Le cadre n'était pas vraiment fait pour lui remonter le moral. Malberg s'assit donc devant le secrétaire, cala son menton dans ses mains et se mit à réfléchir. Il se remémora calmement tout ce qui s'était passé depuis l'assassinat de Marlène.
Né sous le signe de la Vierge, ascendant Lion, il avait l'habitude d'analyser rationnellement les choses et d'agir ensuite en conséquence. Mais il avait beau chercher la clé, le détail qui permettrait d'éclairer les événements des derniers jours, ses réflexions débouchaient toujours sur la même impasse. Il avait l'impression de tourner en rond.

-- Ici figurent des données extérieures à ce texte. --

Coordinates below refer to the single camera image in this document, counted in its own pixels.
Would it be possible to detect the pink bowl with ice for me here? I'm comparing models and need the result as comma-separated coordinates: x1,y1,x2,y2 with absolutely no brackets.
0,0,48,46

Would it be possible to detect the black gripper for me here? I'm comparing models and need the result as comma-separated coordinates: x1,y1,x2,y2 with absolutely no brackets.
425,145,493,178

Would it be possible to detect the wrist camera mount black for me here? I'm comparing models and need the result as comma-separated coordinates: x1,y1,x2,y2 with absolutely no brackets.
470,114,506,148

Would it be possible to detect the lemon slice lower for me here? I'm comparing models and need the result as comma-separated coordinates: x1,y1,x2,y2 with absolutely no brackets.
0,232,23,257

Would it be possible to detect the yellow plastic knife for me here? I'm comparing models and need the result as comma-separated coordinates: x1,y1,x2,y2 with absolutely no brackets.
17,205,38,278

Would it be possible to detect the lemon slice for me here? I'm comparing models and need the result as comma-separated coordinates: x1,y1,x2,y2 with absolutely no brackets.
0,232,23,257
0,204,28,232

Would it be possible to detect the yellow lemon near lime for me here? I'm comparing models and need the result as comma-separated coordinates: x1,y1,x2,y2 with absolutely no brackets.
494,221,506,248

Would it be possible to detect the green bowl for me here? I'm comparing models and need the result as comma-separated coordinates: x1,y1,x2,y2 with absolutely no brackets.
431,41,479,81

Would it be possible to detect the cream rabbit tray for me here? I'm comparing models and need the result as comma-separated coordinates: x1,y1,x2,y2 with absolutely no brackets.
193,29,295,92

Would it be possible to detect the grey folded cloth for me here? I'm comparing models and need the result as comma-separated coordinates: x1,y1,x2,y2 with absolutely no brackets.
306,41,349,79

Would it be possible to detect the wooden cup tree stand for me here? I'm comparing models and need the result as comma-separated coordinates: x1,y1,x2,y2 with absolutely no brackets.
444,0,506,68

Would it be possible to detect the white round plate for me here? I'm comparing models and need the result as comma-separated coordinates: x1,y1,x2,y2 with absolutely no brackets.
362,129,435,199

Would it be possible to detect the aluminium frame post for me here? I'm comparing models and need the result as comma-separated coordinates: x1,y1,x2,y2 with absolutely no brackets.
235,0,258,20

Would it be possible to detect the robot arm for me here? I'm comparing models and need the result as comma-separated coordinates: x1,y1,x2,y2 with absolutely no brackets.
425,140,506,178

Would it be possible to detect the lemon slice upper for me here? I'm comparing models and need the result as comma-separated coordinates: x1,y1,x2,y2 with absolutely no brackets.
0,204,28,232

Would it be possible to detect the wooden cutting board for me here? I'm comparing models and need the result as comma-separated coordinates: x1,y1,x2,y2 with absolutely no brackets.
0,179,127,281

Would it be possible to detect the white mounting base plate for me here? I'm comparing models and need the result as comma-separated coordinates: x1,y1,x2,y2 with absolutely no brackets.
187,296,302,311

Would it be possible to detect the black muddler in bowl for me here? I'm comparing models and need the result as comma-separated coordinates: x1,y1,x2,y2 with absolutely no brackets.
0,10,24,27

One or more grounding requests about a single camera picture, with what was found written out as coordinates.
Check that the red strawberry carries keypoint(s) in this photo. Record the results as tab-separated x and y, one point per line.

Quel rôle le cardinal secrétaire d'État Gonzaga avait-il joué dans la vie de Marlène ? Ou, pour être plus précis : dans la mort de Marlène ? Pourquoi cet enterrement en secret, et anonyme ? Pourquoi l'appartement de Marlène avait-il été muré comme un mausolée ? Pourquoi avait-on fait table rase de son passé ?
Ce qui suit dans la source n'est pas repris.